* **Task directions**
Answer with a bare number: the count of lines in the data below that contain the word "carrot".

____ Data

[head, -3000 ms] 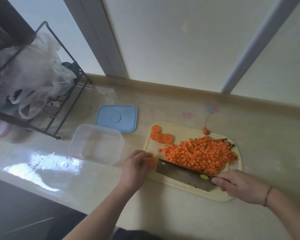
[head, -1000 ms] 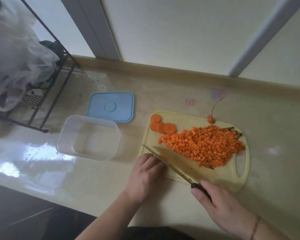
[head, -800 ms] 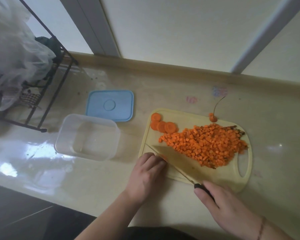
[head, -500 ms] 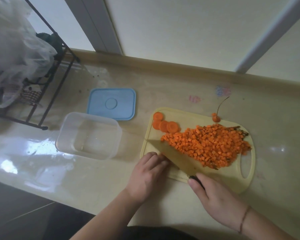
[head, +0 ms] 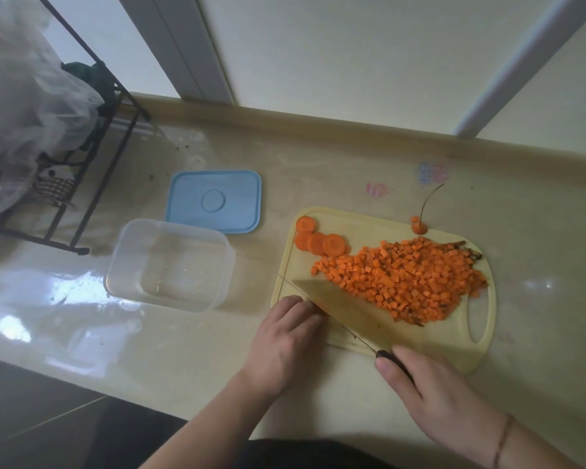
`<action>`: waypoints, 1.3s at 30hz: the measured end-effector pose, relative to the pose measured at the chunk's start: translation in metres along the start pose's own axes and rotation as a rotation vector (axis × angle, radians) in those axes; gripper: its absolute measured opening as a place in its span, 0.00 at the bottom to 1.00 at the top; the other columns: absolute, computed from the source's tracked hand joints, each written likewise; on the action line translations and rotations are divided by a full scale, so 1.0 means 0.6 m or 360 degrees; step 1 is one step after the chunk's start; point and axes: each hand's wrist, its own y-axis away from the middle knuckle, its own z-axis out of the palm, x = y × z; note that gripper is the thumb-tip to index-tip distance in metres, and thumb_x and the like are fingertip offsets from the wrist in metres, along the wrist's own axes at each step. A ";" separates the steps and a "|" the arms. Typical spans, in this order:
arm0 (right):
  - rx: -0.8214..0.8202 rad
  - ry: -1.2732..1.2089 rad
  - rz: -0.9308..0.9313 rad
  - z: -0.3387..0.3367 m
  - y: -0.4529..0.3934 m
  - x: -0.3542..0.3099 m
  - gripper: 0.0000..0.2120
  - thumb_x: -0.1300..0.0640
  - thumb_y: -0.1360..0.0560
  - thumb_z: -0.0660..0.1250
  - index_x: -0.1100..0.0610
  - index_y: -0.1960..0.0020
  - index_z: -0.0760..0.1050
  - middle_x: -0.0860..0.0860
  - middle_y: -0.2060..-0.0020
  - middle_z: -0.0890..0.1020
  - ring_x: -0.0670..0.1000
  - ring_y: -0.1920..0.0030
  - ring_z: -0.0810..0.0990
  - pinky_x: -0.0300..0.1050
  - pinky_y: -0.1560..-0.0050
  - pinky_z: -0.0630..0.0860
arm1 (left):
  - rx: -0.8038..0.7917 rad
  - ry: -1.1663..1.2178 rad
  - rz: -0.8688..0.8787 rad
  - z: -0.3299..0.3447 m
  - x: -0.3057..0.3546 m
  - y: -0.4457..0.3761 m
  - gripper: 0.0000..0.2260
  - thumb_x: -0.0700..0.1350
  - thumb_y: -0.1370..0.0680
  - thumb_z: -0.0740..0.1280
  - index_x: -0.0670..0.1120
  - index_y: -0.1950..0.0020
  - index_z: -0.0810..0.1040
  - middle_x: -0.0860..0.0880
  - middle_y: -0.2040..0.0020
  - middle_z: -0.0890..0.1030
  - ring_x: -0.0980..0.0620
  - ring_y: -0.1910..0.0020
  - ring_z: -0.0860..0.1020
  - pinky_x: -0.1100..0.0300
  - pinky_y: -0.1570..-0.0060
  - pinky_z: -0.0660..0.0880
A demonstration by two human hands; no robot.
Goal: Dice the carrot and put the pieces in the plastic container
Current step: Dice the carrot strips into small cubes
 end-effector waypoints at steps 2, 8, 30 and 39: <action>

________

* **Response area**
2